Михеев покосился на следователя, но ответил:
– Все решается. Мы с вами вместе сходим к нотариусу, который ведет наследные дела, и составим договор.
– А во сколько ее можно оценить?
– Зайдите в мой офис, который тут же, на первом этаже, и мы обсудим.
– Когда?
– Да хоть сейчас.
Дмитрий, подхватив пустые чемоданы, поспешил за Михеевым.
– Ушлый молодой человек, – усмехнулся майор юстиции.
Донесся звук раздвигающихся дверей лифта, и через несколько мгновений к скворечнику подошел Охотников. Елизавета Петровна вышла ему навстречу.
– Так ты сегодня здесь целый день? – поинтересовался он, как будто не знал этого, и, не дожидаясь ответа, продолжил: – А где тот, который приехал?..
– Сын Александра Витальевича? – уточнила Сухомлинова. – Он с Михеевым договаривается о продаже квартиры.
– Ну ты это… – Юрий Иванович покосился на следователя. – Поговори с Михеевым, чтобы тебя скорее отпустили. А хочешь, я сам с ним побеседую. – И, не давая ей ответить, шепнул: – Но сыночка этого не упусти.
Охотников вышел из дома.
– Из какой он квартиры? – спросил Егоров.

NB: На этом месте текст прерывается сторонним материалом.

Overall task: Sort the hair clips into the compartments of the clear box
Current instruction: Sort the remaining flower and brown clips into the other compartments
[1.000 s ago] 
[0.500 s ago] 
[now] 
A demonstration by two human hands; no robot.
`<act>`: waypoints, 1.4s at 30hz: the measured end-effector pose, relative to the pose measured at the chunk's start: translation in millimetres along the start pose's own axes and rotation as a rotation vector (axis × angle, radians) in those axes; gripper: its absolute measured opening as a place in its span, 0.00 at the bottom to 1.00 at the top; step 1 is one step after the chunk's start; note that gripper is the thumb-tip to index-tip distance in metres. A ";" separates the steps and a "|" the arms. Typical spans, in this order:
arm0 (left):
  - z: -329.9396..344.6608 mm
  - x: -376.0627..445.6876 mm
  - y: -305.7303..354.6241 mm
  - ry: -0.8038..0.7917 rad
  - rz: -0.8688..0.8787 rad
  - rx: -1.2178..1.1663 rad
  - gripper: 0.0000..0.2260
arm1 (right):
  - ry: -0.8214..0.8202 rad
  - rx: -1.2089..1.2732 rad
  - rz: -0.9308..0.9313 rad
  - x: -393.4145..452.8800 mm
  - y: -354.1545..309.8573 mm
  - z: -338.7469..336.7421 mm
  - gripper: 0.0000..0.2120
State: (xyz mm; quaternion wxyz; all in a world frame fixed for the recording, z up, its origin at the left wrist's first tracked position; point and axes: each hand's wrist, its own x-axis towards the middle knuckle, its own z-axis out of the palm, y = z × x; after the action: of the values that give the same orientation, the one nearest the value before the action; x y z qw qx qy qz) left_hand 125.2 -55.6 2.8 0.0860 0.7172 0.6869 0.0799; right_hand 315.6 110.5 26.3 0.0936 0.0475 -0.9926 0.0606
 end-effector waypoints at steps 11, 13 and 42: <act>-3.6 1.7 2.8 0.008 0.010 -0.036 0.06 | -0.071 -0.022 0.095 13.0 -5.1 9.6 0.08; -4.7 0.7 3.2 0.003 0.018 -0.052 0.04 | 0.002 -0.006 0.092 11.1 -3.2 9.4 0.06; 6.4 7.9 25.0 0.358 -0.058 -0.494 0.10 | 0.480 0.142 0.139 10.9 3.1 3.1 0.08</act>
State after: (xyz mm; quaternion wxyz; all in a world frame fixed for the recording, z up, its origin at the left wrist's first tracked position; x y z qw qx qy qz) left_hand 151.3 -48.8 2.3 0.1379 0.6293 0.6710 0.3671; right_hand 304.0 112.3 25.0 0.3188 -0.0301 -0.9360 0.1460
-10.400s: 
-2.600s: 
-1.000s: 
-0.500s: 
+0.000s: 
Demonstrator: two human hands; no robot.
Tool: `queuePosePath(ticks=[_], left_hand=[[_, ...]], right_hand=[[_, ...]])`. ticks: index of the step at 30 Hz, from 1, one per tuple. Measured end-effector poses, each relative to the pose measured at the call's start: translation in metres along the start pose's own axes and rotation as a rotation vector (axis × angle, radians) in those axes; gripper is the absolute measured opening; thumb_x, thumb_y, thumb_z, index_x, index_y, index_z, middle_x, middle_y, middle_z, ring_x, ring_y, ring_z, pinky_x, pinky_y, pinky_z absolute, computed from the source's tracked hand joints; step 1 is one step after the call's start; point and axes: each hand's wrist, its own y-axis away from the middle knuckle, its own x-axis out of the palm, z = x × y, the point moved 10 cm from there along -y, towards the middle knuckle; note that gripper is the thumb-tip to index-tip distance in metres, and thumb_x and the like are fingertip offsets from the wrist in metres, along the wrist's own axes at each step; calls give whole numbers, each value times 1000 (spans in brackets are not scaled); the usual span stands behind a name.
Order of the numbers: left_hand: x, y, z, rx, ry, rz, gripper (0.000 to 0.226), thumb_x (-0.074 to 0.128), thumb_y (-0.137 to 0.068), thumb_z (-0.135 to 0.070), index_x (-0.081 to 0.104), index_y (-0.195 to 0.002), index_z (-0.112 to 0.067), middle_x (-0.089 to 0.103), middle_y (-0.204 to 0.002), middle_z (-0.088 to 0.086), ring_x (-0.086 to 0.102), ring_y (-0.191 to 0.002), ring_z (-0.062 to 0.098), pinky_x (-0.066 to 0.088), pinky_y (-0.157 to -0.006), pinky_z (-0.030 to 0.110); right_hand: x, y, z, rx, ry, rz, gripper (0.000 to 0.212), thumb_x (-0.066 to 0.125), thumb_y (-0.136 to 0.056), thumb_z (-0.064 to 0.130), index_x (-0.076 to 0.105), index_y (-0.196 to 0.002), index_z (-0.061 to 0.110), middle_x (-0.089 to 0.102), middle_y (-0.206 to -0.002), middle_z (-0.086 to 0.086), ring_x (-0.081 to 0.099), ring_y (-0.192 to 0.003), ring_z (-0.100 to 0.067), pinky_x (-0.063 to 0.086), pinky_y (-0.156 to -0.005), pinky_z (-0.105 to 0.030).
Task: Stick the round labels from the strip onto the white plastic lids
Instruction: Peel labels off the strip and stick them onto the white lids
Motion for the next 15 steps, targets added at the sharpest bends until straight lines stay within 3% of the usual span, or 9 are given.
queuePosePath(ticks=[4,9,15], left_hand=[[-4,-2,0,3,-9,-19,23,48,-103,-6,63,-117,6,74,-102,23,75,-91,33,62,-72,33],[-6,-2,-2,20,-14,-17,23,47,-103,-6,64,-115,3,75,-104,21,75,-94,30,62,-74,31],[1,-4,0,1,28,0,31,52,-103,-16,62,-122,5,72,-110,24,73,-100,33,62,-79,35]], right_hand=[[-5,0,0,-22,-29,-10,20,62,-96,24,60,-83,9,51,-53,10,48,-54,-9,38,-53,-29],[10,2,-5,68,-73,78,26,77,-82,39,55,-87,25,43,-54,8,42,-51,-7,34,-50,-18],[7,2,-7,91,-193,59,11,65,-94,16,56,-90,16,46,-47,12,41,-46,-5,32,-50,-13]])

– Из двадцать второй, – ответила она и, опережая следующий вопрос, продолжила: – С Тарасевичем он не конфликтовал.
Майор юстиции поднялся:
– Ладно, поеду я. С вами кашу не сваришь.
Кого он имел в виду, только ли Сухомлинову или всех жильцов этого элитного жилого комплекса?
– Напоследок сделаю вам предложение, от которого, как правило, никто не отказывается, – произнес майор негромко. – Вы, как я успел заметить, женщина очень наблюдательная, с хорошей памятью, образованная, с аналитическим складом ума. Не хотите ли поработать на государство?
– А что надо делать? – поинтересовалась Елизавета Петровна, начиная уже догадываться.
– Делать ничего особенно не придется. Вы будете заниматься тем, чем и сейчас. Сидеть на своем посту, но стараться запоминать все, что видите и слышите. А потом передавать мне. Небескорыстно, разумеется.
– Шпионить? – возмутилась Сухомлинова.
Егоров поморщился:
– При чем тут шпионаж. Вас же никто не заставляет родину предавать. Вы будете тайным агентом. У вас будет своя тайная жизнь.
– Никогда. Я и со своей не очень тайной жизнью управиться не могу, а вы еще это мне навязываете.